Auch von dieser Reise gibt es Bilder an denen entlang der Mesner seine Geschichte erzählt. "Kaum in Rom angekommen, haben wir uns angestellt, um den aufgebahrten Papst zu sehen." Nach 30 Minuten habe man sich vor seinem Leichnam verneigen können. "Dann gab es noch ein kurzes Gebet und dann wurden wir weiter- geschickt. Avanti, avanti." Tags darauf habe man mit Freunden einen weiteren Besuch absolviert. "Da standen wir dann schon vier Stunden." Bei der Queen musste Holzmüller ganze 16 Stunden in der Schlange warten, ehe er sich vor ihrer Königlichen Hoheit ein letztes Mal verneigen konnte – wobei: Auch hier legte Holzmüller eine zweite Runde ein. "Essen und schlafen kann ich zu Hause", sagt er. Ein Foto vom Sarg samt original Sterbebild hat er gerahmt und zum Interview dabei. Besonders "ergreifend" sei es gewesen, als sich König Charles unter die Leute gemischt hat.
Mesner Anton Holmüller begeistert die Inszenierung großer Beerdigungen
Der Frage, ob Freunde oder Bekannte ihn als "Spinner" abtun, begegnet Holzmüller gelassen. "Ja, das höre ich öfter, aber das ist in Ordnung." Er stehe zu seiner Leidenschaft, der Tod gehöre zum Leben. "Mich begeistert, wie die Feiern inszeniert sind, welcher Blumenschmuck verwendet wird, wie der Gottesdienst und das Grab gestaltet sind und welchen Aufmarsch samt Musikkapelle oder Tanzgruppe es gibt." Jede Beerdigung habe ihren eigenen Charakter, ebenso die Sterbebildchen. "Die einen verwenden einen Scherenschnitt des Verstorbenen, andere zeigen ihn, wie ihn alle kannten." Der Münchner Gastwirt und ehemalige Präsident des Fußball-Clubs 1860, Karl-Heinz Wildmoser, ist mit Zigarre in der Hand vor einem Weißbierglas zu sehen. In der Todesanzeige von Georg Hipp heißt es: "Wenn manche Vielbeschäftigte gleich nach der Opferung die Kirche verlassen, bin ich nicht böse. Die Hauptsache ist, dass man 'gesehen' wurde."

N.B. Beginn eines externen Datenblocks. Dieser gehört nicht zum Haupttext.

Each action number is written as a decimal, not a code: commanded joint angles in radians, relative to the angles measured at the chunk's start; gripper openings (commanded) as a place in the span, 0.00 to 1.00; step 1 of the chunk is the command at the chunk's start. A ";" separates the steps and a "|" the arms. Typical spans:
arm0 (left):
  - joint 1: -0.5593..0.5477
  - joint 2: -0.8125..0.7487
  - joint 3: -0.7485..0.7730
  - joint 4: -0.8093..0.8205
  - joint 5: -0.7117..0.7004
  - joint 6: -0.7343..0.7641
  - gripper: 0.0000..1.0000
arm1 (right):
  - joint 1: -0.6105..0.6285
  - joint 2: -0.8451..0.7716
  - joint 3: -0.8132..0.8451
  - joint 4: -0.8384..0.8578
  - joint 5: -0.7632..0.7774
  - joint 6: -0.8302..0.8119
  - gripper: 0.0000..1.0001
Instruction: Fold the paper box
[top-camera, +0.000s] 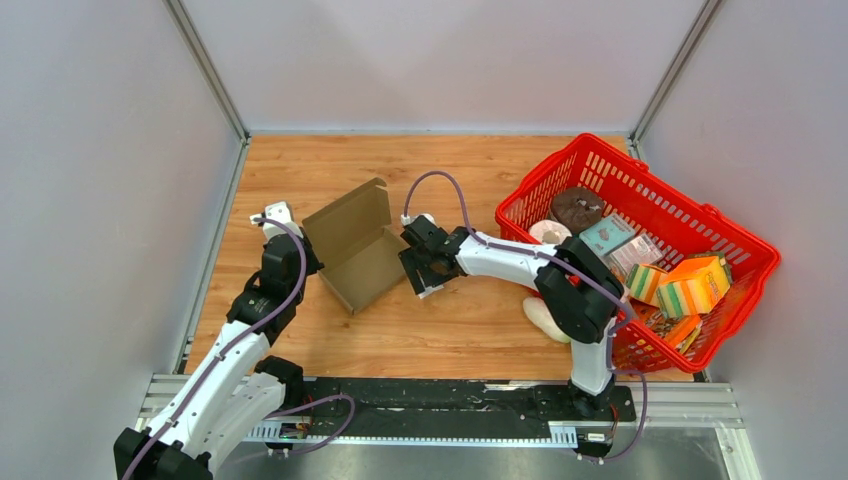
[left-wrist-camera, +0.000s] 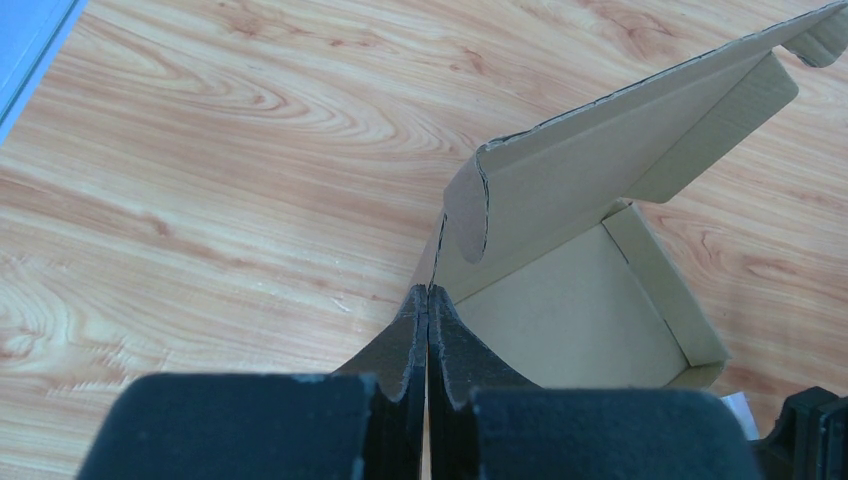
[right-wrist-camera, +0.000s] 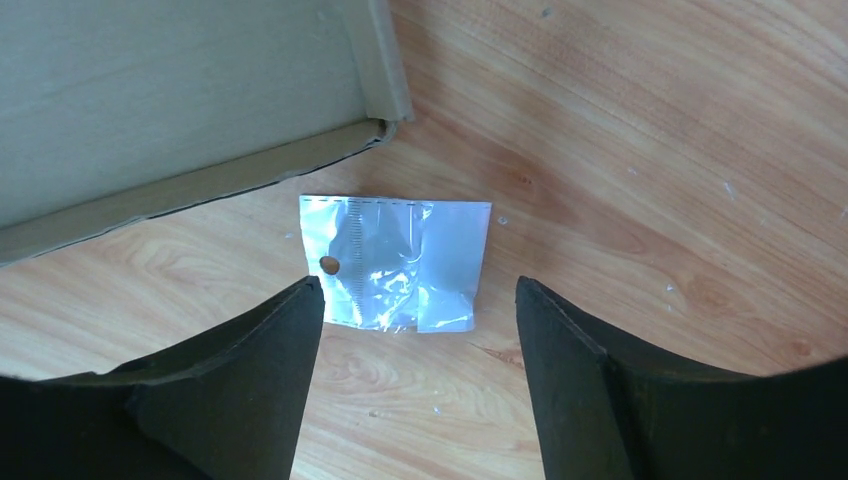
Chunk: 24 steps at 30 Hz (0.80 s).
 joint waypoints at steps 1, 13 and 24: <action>0.004 -0.005 -0.002 0.025 -0.009 -0.001 0.00 | 0.000 0.033 0.030 0.033 -0.002 0.007 0.72; 0.008 -0.005 -0.002 0.026 -0.004 -0.004 0.00 | -0.003 0.067 0.039 0.034 -0.023 -0.003 0.44; 0.008 -0.008 -0.004 0.026 -0.007 -0.004 0.00 | -0.002 0.000 -0.010 0.056 0.006 0.001 0.23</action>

All seine Fotos von Promibeerdigungen und die Sterbebildchen hat Holzmüller in Alben geklebt. Wenn er durch die Bücher blättert, sprudeln die Erzählungen reihenweise und lebendig aus ihm heraus. Doch plötzlich hält er inne. "Jetzt, wo meine beiden Vorbilder tot sind, wartet keine große Beerdigung mehr auf mich", sagt er. Doch ganz so ist es nicht. Schon einen Tag nach dem Besuch unserer Redaktion reist Holzmüller mit Florian Stützle zur Beisetzung von Markgraf Max von Baden nach Salem. Und von der jüngst verstorbenen Doppel-Olympiasiegerin Rosi Mittermaier hätte er natürlich auch gerne ein Sterbebildchen. In dem ein oder anderen Album ist noch Platz dafür.